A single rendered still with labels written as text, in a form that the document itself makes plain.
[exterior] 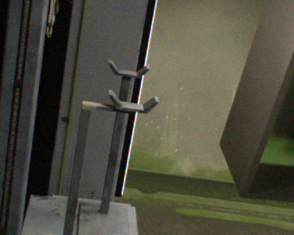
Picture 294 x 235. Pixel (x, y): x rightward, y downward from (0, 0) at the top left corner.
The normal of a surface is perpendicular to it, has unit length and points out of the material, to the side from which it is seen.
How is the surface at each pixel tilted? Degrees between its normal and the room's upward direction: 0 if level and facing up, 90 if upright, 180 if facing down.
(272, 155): 11
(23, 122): 90
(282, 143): 102
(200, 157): 57
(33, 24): 90
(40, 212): 0
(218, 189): 91
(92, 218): 0
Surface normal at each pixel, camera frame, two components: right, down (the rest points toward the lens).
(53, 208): 0.17, -0.93
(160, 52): 0.15, -0.22
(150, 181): 0.07, 0.33
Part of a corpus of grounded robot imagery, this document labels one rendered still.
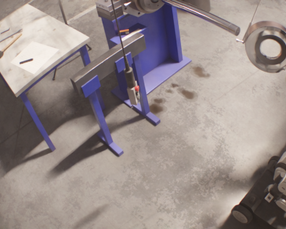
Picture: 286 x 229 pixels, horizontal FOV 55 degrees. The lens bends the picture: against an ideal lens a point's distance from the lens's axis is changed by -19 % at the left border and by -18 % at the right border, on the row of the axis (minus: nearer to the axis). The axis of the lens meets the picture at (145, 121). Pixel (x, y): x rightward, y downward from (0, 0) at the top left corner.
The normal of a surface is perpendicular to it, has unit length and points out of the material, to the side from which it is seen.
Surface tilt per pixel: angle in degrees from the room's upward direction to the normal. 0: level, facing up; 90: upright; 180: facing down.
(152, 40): 90
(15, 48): 0
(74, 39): 0
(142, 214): 0
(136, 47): 90
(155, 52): 90
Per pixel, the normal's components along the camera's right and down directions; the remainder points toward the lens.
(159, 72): -0.14, -0.61
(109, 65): 0.67, 0.52
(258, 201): 0.40, -0.07
----
Retype all the entries exactly; drop the pictures.

◆ Problem solution ◆
A single rendered still with labels written as text, in a form that the document itself makes plain.
[exterior] 
Picture 294 x 235. Pixel (x, y): x rightward, y downward from (0, 0) at the top left corner.
The normal of a surface is perpendicular to it, has unit length and points out of the material, to the side from which it is seen.
How is the surface at each pixel tilted? Degrees between its normal and the room's upward direction: 0 if level and facing up, 90 if upright, 180 if facing down.
(272, 155): 11
(23, 122): 90
(282, 143): 102
(200, 157): 57
(33, 24): 90
(40, 212): 0
(218, 189): 91
(92, 218): 0
Surface normal at each pixel, camera frame, two components: right, down (the rest points toward the lens).
(53, 208): 0.17, -0.93
(160, 52): 0.15, -0.22
(150, 181): 0.07, 0.33
Part of a corpus of grounded robot imagery, this document labels one rendered still.
Picture: 286 x 229 pixels, horizontal FOV 55 degrees. The lens bends the picture: against an ideal lens a point's distance from the lens's axis is changed by -19 % at the left border and by -18 % at the right border, on the row of the axis (minus: nearer to the axis). The axis of the lens meets the picture at (145, 121). Pixel (x, y): x rightward, y downward from (0, 0) at the top left corner.
The normal of a surface is perpendicular to it, has unit length and points out of the material, to the side from which it is seen.
Surface tilt per pixel: angle in degrees from the room's upward direction to the normal. 0: level, facing up; 90: upright; 180: facing down.
(152, 40): 90
(15, 48): 0
(74, 39): 0
(142, 214): 0
(136, 47): 90
(155, 52): 90
Per pixel, the normal's components along the camera's right and down directions; the remainder points toward the lens.
(159, 72): -0.14, -0.61
(109, 65): 0.67, 0.52
(258, 201): 0.40, -0.07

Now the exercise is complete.